◆ **Try it**
No pictures go into the output, which should consist only of the lines from the first line of the data through the line with "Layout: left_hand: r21", copied exactly.

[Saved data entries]
<<<<
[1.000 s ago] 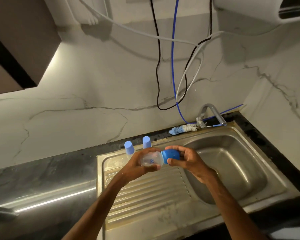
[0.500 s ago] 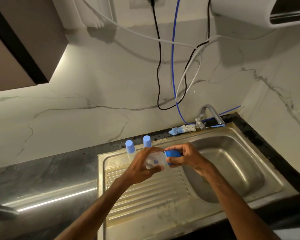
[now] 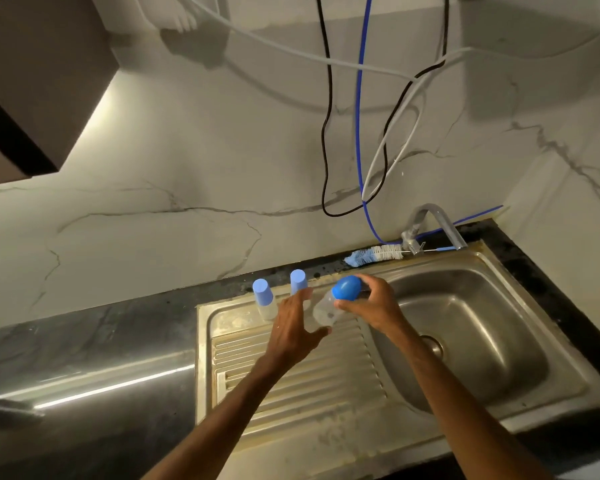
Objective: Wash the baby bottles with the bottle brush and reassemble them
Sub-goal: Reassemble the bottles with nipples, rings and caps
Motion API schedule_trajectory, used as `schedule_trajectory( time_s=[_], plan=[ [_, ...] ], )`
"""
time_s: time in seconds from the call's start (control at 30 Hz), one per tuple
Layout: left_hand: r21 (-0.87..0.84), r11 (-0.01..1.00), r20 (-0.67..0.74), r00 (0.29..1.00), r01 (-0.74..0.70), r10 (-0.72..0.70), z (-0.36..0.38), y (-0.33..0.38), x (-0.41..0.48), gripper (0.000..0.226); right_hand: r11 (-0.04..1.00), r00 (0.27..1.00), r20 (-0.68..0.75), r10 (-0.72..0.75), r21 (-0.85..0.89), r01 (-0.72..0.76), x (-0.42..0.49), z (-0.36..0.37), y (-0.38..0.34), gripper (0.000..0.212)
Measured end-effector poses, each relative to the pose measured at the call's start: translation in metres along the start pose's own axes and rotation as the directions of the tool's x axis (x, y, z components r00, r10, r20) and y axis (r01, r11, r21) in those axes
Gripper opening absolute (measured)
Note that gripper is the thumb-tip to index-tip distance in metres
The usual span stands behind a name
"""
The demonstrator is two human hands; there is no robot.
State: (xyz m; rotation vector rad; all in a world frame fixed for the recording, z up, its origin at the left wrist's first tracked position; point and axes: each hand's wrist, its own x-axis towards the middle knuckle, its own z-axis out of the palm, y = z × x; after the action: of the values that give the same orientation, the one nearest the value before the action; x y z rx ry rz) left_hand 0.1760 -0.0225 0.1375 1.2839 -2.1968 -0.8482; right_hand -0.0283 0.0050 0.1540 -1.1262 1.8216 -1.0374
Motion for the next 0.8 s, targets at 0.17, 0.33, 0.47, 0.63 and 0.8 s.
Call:
schedule_trajectory(
  time_s=[0.17, 0.33, 0.47, 0.63, 0.8],
  plan=[
    [0.079, 0.997, -0.058, 0.998, -0.02, 0.025, 0.008, -0.016, 0.01, 0.061, 0.966, 0.998, -0.053, -0.04, -0.259, 0.025, 0.061, 0.013, 0.033, 0.065],
    [0.075, 0.996, -0.094, 0.994, -0.045, 0.052, 0.005, -0.013, 0.02, 0.046, 0.929, 0.999, 0.012, -0.053, -0.367, 0.054, 0.097, 0.037, 0.053, 0.058],
    [0.054, 0.997, -0.098, 0.993, -0.057, 0.063, 0.008, -0.02, 0.02, 0.04, 0.889, 0.997, 0.071, -0.039, -0.452, 0.067, 0.102, 0.049, 0.072, 0.059],
    [0.05, 0.998, -0.081, 0.996, -0.031, 0.035, 0.013, -0.029, 0.016, 0.036, 0.894, 0.998, 0.033, -0.059, -0.443, 0.067, 0.104, 0.052, 0.082, 0.061],
    [0.039, 0.999, -0.061, 0.998, -0.016, 0.018, 0.016, -0.033, 0.016, 0.034, 0.885, 0.995, 0.063, -0.074, -0.456, 0.095, 0.112, 0.058, 0.079, 0.063]
  ],
)
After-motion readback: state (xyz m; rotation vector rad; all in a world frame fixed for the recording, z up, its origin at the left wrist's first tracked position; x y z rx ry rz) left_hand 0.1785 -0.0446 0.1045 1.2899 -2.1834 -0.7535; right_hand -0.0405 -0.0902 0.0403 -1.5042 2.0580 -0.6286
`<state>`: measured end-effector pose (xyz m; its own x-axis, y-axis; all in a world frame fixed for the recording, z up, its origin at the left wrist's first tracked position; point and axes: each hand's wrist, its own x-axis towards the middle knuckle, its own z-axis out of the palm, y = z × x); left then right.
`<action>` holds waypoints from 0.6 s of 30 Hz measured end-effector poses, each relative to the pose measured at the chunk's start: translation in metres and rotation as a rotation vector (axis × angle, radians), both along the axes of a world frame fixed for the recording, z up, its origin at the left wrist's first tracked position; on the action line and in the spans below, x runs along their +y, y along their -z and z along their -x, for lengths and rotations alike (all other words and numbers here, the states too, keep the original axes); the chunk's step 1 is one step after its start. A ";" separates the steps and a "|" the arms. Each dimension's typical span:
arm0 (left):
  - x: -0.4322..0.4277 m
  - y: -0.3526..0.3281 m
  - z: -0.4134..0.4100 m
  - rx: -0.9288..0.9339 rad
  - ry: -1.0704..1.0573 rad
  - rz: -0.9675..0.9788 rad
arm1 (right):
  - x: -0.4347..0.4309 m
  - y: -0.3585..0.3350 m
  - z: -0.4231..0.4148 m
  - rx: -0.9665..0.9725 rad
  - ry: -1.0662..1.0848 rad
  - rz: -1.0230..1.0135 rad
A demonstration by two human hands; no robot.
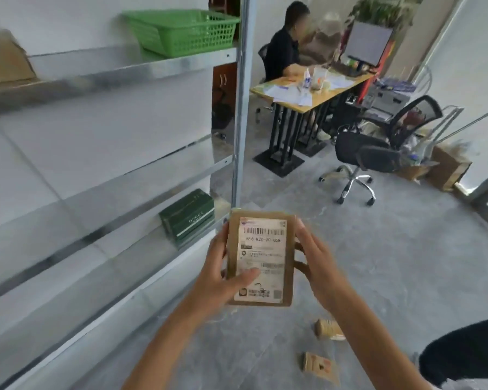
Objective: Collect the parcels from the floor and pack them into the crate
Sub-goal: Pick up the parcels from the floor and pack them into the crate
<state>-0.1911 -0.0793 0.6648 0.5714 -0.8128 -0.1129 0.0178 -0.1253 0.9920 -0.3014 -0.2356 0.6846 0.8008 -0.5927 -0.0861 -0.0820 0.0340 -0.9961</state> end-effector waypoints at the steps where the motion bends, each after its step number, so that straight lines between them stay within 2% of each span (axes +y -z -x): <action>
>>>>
◆ **Answer to the exercise**
[1.000 s ago] 
[0.500 s ago] 
[now] 
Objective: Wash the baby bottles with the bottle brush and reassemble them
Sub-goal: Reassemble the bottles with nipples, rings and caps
Motion API schedule_trajectory, used as `schedule_trajectory( time_s=[_], plan=[ [_, ...] ], )`
"""
time_s: time in seconds from the call's start (control at 30 Hz), one per tuple
Layout: left_hand: r21 (-0.87..0.84), r11 (-0.01..1.00), r20 (-0.67..0.74), r00 (0.29..1.00), r01 (-0.74..0.70), r10 (-0.72..0.70), z (-0.36..0.38), y (-0.33..0.38), x (-0.41..0.48), gripper (0.000..0.226); right_hand: r11 (-0.04..1.00), r00 (0.27..1.00), r20 (-0.68..0.75), r10 (-0.72..0.75), r21 (-0.85..0.89), r01 (-0.72..0.76), x (-0.42..0.49), z (-0.36..0.37), y (-0.38..0.34), gripper (0.000..0.212)

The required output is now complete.